When questioned, Ruxton continued to insist that his wife had left him and he didn't know what had happened to the maid. But the circumstances were suspicious: Mrs. Ruxton had buck teeth, and the teeth of the older woman were missing. Miss Rogerson had a squint in one eye, and the eyes of the younger woman were missing. And there was still all that blood on the carpet.

Pathologists from the universities in Edinburgh and Glasgow examined the bodies. Enough was left of the dermis to permit a fingerprint examination of Miss Rogerson. To identify the other body, pathologists seized photographs of Mrs. Ruxton. Then, from the same angle, they photographed the unknown skull. The two photographs were then superimposed and rephotographed. The fit was perfect.

Was the body indeed that of Mrs. Ruxton? Was Dr. Buck Ruxton guilty of murder? The question was for a jury to decide. Ruxton continued to deny everything, calling his accusation "absolute bunkum" (Gaute and Odell 200). The jury did decide; Ruxton was hanged on May 12, 1936, at Strangeways Prison. It was later revealed that he had written and signed a brief confession on October 14, only one day after his arrest.

Strange Identifications

In some situations, positive identification may be impossible, but because of surrounding circumstances, a presumptive identification that will be sufficient grounds for a murder charge may be made. John Haigh, English murderer of the year in 1949, misunderstanding the meaning of the term
corpus delicti,
dissolved the body of his victim Olive Durand-Deacon in forty gallons of sulphuric acid. Her dentist's identification of her plastic denture (still intact) coupled with other evidence was sufficient to lead to his conviction and his execution on August 10, 1949, in Wandsworth Prison. Numerous books have been written about this case, which is considered one of the classics of criminology.

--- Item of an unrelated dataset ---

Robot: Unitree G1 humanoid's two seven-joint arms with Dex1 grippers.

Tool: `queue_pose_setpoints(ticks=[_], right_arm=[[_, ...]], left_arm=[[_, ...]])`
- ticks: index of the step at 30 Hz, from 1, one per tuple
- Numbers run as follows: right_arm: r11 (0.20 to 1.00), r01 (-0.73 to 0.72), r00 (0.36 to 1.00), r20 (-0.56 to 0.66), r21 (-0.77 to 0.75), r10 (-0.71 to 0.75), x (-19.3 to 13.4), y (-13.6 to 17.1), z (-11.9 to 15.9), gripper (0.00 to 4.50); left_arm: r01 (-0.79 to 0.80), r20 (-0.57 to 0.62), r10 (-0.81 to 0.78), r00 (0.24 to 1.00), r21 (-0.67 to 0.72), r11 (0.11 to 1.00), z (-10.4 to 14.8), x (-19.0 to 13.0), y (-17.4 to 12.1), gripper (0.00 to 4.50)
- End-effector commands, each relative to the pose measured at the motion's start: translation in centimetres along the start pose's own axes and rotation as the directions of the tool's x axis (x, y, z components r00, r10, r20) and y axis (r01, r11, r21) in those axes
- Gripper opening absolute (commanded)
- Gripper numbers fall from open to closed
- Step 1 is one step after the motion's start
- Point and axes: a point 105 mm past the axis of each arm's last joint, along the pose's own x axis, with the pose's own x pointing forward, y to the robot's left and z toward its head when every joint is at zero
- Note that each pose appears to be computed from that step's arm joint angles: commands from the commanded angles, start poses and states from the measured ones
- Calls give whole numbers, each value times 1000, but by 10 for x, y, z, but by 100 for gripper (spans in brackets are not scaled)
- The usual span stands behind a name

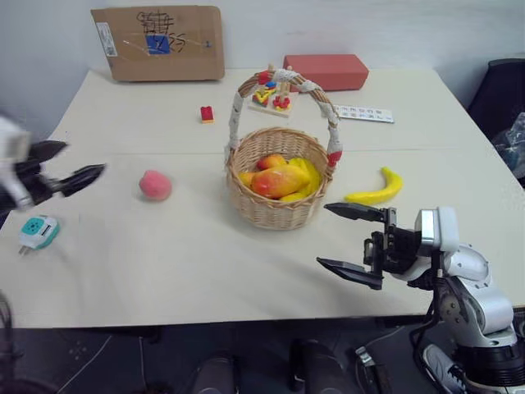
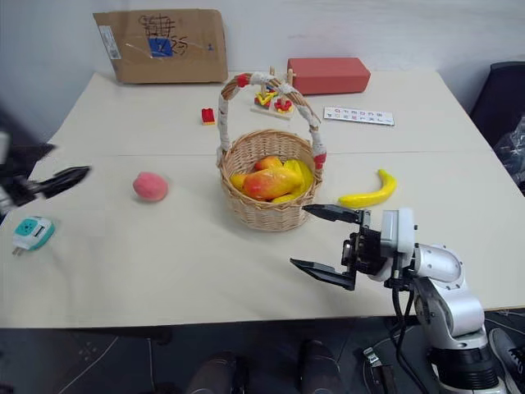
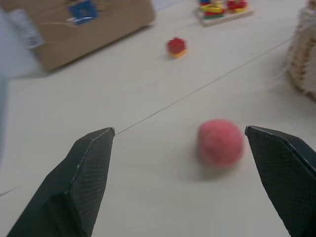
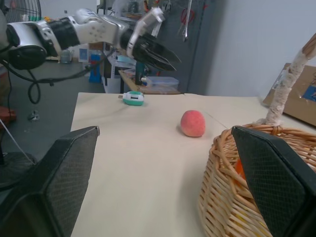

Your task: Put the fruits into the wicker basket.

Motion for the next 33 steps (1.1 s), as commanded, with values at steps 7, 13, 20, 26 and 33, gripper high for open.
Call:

Similarly, on December 21,1957, con man L. Ewing Scott was convicted in Los Angeles, California, of the murder of his wife Evelyn on or about May 16, 1955, even though all that was ever found of her was her denture and some of her medicine, both dumped near the incinerator of the Scotts' next-door neighbors. A fascinating book,
Corpus Delicti,
by Diane Wagner, details this case and the painstaking investigation that led to Scott's conviction.

The Parkman-Websfer Case

And there is the one that has been called "America's classic murder." It happened in staid Boston, in November 1849. Dr. John White Webster of the Massachusetts Medical College, a Harvard graduate, owed money to Dr. John Parkman, another professor at the medical college. When Dr. Parkman tried to collect, Dr. Webster knocked him in the head with a stick of kindling wood ... and who knows better how to dispose of a body than a doctor?

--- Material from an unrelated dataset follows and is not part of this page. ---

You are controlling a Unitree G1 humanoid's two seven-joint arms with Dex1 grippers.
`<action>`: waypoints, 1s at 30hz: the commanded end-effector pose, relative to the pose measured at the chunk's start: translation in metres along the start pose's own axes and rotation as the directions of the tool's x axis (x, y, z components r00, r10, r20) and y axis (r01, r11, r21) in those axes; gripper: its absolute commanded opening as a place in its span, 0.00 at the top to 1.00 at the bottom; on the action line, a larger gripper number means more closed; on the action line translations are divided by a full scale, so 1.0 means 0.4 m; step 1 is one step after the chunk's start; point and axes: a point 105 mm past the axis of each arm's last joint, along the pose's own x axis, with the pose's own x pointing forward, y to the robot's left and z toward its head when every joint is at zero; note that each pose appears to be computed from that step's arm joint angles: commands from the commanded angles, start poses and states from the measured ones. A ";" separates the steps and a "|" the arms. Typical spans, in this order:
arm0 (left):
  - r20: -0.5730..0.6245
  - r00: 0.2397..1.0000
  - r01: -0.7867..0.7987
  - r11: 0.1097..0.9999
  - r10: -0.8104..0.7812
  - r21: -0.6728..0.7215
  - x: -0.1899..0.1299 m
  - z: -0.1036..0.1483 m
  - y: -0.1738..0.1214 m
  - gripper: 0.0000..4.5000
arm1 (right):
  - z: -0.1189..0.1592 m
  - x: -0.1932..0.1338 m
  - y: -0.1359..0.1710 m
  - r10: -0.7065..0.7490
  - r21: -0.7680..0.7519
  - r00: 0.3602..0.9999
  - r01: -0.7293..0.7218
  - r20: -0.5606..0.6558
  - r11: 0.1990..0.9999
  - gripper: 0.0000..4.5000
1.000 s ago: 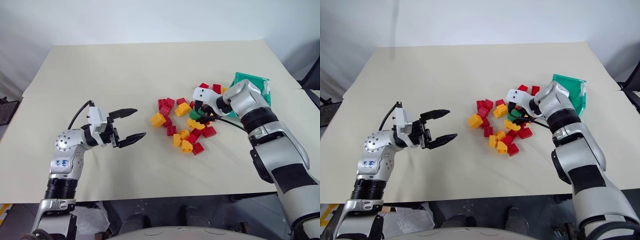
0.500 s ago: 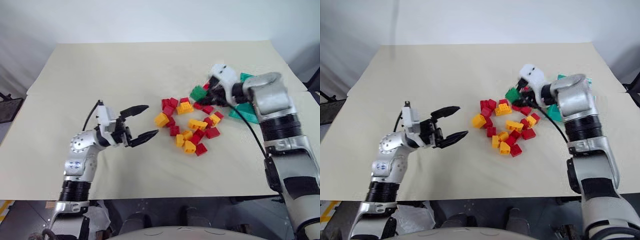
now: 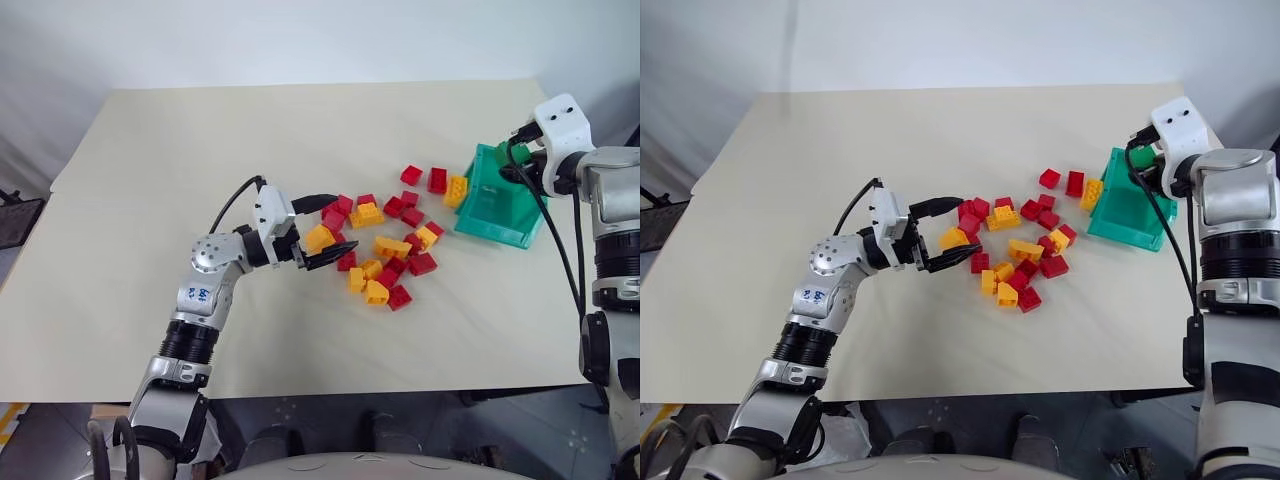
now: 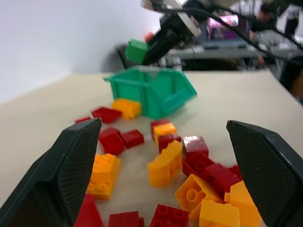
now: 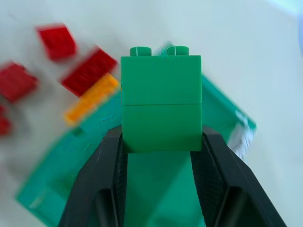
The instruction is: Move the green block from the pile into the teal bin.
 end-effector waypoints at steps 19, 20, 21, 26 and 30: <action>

Webster dissected Parkman's body and burned the pieces in his assay oven. He probably would have gotten away with it except for Ephraim Littlefield, the college janitor, who remembered how hot the wall got behind the oven the day Dr. Parkman vanished. Webster got nervous; he gave the janitor a turkey for a Thanksgiving present. But he had not been noted for generosity to the help, and that only made Littlefield more suspicious. Finally Littlefield, knowing that for a janitor to accuse a professor without evidence would be futile, pried out some brick and found portions of a body. Now he had something to tell the police.

Webster, of course, insisted the body portions were from a cadaver he'd been working on. But even Webster's imagination could not dream up a reply when police found Parkman's teeth in Webster's assay oven. And one professor was hanged on August 30, 1850, for bludgeoning to death another professor, with a conviction based on the testimony of the janitor... not quite what you'd expect in Boston in the mid-nineteenth century.

How do we know so much about what actually happened?

Just prior to his execution, Webster confessed.

What Is a Corpus Delicti?

More than a few murderers have come to grief because of their misunderstanding of this legal term. Knowing that a case cannot be tried without a
corpus delicti,
and seeing the word
corpus,
which is so similar to
corpse,
they leap to the conclusion that nobody can be tried for murder if the corpse cannot be located or identified.